第四章
[8]前話
「本当にね」
「それはね」
「それでどうだったの?」
宏美は自分に言う要蔵に聞き返した。
「脱いだらいつも通りの私で」
「よかったよ、ただね」
「ただ?」
「服がよかったら」
それならというのだ。
「その分余計にいいよ」
「そうなの」
「こうしたことも。コスプレで楽しむ人の気持ちもわかるよ」
「そういえばこのホテルコスプレも出来るわよ」
宏美はこのことを言ってきた。
「ちゃんとね」
「いや、女の子そのものの服はね」
「いいの」
「宏美ちゃんに似合うのは」
それはというと。
「女の子なのに男の子みたいな」
「そうした服がいいの」
「そう、だからね」
それでというのだ。
「そうした服でないとね」
「駄目なの」
「僕としてはね」
こう言うのだった。
「そうなんだ、だからね」
「これからもタイツかズボンでっていうのね」
「駄目かな」
「そんなにいいかしら」
宏美はぽつりと本音を漏らした。
「私のタイツやズボン姿って」
「ボーイッシュでそれが余計に奇麗に見えるよ」
「そうなのね、けれど奇麗に見られて君もいいっていうのなら」
それならとだ、宏美は応えて言った。
「私もそれでいいわ、やっぱり女の子だから」
「うん、宏美ちゃん女の子だよ」
要蔵もこのことはその通りだと答えた。
「けれどそれでなんだ」
「ええ、女の子だから」
それ故にとだ、宏美はまた言った。
「そう言われて嬉しいからこれからも服はそれでいくわね」
「タイツかズボンで」
「それが似合っていて奇麗でいいなら」
それならとだ、宏美は笑顔で答えた。
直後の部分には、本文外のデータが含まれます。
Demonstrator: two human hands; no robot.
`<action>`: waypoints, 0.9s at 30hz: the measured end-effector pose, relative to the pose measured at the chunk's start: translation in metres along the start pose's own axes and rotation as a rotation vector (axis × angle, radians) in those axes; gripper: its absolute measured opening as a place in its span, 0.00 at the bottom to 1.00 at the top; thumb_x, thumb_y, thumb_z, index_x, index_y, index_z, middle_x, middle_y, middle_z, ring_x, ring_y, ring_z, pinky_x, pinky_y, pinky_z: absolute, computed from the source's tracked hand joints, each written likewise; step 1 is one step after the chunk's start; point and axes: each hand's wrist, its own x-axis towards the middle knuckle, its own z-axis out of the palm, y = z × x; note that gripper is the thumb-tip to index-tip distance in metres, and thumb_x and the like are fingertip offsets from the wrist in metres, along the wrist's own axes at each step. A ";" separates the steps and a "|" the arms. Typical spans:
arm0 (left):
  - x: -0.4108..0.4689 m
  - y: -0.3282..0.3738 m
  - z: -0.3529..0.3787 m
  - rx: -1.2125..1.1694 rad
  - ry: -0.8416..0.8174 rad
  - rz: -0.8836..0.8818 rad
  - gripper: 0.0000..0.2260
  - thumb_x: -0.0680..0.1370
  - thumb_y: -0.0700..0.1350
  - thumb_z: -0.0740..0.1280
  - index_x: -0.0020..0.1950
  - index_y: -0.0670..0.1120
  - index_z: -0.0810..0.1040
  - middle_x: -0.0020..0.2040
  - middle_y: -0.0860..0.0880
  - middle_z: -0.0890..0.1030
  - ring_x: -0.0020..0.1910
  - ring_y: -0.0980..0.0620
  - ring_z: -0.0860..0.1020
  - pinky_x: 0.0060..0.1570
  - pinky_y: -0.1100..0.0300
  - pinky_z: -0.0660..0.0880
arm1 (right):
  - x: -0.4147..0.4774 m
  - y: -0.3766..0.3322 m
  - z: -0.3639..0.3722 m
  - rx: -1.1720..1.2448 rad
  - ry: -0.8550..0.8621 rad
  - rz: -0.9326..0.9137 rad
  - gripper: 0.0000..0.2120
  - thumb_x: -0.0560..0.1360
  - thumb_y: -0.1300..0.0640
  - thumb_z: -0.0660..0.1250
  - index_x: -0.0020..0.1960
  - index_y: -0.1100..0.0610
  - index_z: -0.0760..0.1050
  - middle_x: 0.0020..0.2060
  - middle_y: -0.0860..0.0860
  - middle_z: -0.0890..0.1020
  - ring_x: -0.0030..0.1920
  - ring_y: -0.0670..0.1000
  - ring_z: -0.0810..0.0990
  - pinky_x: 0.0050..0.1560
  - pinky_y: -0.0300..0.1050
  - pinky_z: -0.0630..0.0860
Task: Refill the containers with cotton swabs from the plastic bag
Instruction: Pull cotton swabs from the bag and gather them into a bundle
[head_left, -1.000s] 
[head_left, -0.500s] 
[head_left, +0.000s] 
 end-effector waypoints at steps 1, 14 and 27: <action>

そうしてホテルを出る時タイツを穿いてまた要蔵に言った。
「今日は前よりもずっとタイツが好きになったわ」
「そうなったんだね」
「ええ、じゃあこれからもタイツかズボンでいくわ」
「それで制服の時はストッキングだね」
「それでいくわ」
笑顔で答えて半ズボンも穿いた、そのうえで要蔵と一緒にホテルを後にした。その時の宏美は服装は確かにボーイッシュであった、だが表情は完全に女の子のものだった。要蔵はそんな彼女を見て笑顔のままであった。